## WORK REQUIRED:
Below are the records. Gather each line that holds "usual".
Segment Start: SUPPLIED RECORDS
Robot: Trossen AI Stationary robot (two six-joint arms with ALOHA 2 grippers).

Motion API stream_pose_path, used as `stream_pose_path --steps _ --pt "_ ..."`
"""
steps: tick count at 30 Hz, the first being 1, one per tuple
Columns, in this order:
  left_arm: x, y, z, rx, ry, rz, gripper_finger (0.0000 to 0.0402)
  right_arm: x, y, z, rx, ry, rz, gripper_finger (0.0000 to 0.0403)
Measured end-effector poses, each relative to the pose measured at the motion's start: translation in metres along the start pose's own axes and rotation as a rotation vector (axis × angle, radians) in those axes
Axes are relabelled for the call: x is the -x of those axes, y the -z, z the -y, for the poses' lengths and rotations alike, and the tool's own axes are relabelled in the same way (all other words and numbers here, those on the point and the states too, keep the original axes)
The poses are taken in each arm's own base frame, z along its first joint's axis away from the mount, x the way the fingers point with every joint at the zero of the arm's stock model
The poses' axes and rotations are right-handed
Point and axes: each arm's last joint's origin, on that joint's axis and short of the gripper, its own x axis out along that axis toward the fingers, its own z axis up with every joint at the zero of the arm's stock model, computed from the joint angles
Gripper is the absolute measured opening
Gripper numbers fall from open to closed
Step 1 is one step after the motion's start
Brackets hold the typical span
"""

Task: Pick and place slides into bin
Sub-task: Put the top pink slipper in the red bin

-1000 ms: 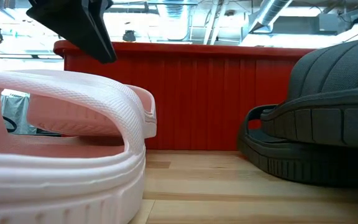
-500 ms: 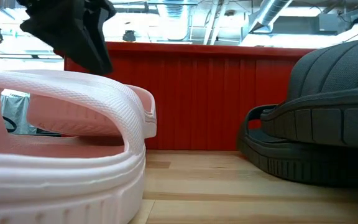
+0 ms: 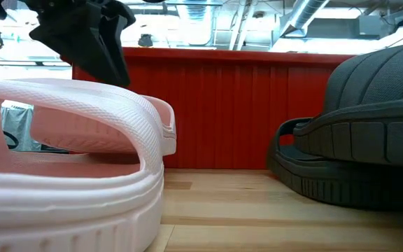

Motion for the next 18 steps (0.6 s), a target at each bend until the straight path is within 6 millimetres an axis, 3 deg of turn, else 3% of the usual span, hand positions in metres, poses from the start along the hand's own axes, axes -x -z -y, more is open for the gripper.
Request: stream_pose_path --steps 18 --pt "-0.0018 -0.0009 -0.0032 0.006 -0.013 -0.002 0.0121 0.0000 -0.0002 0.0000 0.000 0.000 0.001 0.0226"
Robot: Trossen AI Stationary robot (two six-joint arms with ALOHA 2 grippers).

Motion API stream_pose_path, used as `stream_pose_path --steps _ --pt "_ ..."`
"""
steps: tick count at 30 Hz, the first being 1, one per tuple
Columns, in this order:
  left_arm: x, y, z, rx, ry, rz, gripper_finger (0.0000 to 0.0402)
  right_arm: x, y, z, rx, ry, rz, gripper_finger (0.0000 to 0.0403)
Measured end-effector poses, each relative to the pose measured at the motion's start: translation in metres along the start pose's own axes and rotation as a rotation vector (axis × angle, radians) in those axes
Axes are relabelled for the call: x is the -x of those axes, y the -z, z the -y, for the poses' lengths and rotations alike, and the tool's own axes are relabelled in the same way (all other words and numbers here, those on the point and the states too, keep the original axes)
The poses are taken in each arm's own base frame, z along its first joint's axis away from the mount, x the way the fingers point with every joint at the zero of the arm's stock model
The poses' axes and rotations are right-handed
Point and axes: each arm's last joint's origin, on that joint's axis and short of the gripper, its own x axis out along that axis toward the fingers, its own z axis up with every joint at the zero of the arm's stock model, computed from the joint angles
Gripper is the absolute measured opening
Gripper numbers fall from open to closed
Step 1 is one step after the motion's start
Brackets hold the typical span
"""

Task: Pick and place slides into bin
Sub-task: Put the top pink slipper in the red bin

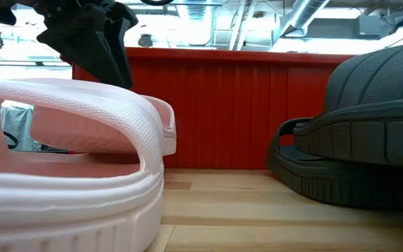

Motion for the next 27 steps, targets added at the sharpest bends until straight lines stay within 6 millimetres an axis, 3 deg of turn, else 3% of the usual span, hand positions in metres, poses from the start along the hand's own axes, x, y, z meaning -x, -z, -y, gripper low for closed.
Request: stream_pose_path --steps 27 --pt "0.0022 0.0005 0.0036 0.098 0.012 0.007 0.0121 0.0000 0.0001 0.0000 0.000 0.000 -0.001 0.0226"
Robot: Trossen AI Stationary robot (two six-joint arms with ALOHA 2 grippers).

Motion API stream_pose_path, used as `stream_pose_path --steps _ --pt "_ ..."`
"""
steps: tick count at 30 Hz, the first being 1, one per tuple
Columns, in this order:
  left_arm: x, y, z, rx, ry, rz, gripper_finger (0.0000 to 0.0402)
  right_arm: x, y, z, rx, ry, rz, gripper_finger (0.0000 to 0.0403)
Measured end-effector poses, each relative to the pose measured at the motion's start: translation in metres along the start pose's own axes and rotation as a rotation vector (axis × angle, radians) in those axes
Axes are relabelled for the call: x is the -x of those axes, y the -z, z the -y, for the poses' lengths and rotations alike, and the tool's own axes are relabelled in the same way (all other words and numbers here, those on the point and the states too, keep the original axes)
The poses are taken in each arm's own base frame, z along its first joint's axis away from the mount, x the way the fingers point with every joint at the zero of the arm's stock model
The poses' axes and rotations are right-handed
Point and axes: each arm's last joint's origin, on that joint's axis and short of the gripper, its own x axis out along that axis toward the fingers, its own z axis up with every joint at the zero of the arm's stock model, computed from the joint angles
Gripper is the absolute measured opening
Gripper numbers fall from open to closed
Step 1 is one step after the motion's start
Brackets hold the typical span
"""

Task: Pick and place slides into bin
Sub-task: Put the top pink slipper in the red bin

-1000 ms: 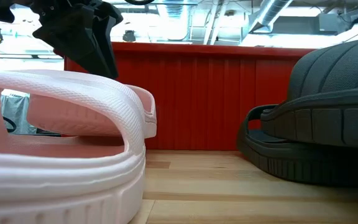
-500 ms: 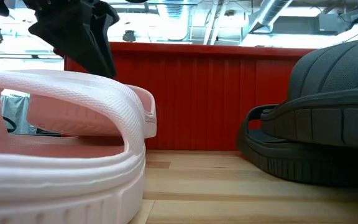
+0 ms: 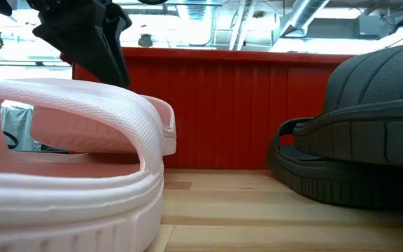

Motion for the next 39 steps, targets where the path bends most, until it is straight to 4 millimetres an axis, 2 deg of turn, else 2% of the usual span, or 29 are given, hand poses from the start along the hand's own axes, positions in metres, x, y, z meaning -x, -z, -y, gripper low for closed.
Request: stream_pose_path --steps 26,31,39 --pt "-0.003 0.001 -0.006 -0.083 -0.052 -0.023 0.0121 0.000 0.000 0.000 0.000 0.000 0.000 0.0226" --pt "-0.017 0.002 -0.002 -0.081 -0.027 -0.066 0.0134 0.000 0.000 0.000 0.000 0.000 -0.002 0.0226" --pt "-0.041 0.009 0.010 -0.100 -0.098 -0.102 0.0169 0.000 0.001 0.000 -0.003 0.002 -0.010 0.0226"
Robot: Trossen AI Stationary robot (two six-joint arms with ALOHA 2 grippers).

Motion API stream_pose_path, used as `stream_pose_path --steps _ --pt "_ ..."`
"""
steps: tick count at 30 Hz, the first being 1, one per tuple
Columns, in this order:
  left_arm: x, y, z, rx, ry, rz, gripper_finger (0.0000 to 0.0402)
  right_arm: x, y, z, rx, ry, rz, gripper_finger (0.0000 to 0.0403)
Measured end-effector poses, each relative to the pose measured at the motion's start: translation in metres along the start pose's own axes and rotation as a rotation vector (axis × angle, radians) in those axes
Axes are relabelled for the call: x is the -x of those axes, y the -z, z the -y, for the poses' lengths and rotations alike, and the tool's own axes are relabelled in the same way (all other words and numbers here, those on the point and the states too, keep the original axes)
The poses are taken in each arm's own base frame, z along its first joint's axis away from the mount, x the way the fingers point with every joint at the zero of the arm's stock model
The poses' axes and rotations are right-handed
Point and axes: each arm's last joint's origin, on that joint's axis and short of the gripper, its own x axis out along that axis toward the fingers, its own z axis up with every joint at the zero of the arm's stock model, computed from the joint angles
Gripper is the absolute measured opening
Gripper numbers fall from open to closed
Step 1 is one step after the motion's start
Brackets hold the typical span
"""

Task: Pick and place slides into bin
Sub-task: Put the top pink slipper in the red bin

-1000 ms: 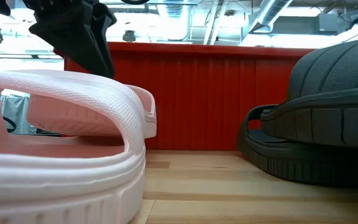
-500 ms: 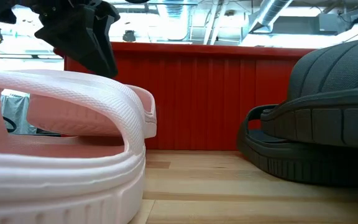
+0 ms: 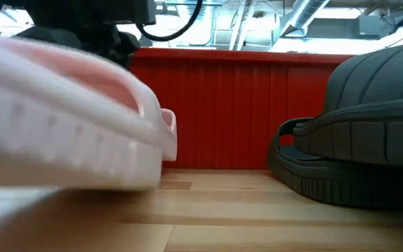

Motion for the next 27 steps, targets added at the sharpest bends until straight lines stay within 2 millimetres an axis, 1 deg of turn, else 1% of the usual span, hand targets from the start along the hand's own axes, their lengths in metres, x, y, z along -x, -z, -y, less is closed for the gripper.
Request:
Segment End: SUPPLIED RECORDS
## COMPLETED EXERCISE:
Motion for the next 18 steps (0.6 s), a target at each bend until the straight path is within 6 millimetres an axis, 3 deg of turn, else 3% of the usual span, hand positions in metres, poses from the start along the hand's own axes, axes -x -z -y, more is open for the gripper.
Motion for the next 27 steps, targets added at the sharpest bends until straight lines stay within 6 millimetres an axis, 3 deg of turn, else 3% of the usual span, hand positions in metres, poses from the start along the hand's own axes, x, y, z meaning -x, -z, -y, gripper low for closed.
Motion for the next 39 steps, targets where the path bends most, until it is straight to 4 millimetres an axis, 2 deg of turn, else 2% of the usual span, or 29 are given, hand poses from the start along the hand's own axes, positions in metres, x, y, z meaning -x, -z, -y, gripper low for closed.
Motion for the next 27 steps, targets added at the sharpest bends until straight lines stay within 2 millimetres an axis, 1 deg of turn, else 1% of the usual span, hand targets from the start along the hand's own axes, their lengths in metres, x, y, z along -x, -z, -y, less is closed for the gripper.

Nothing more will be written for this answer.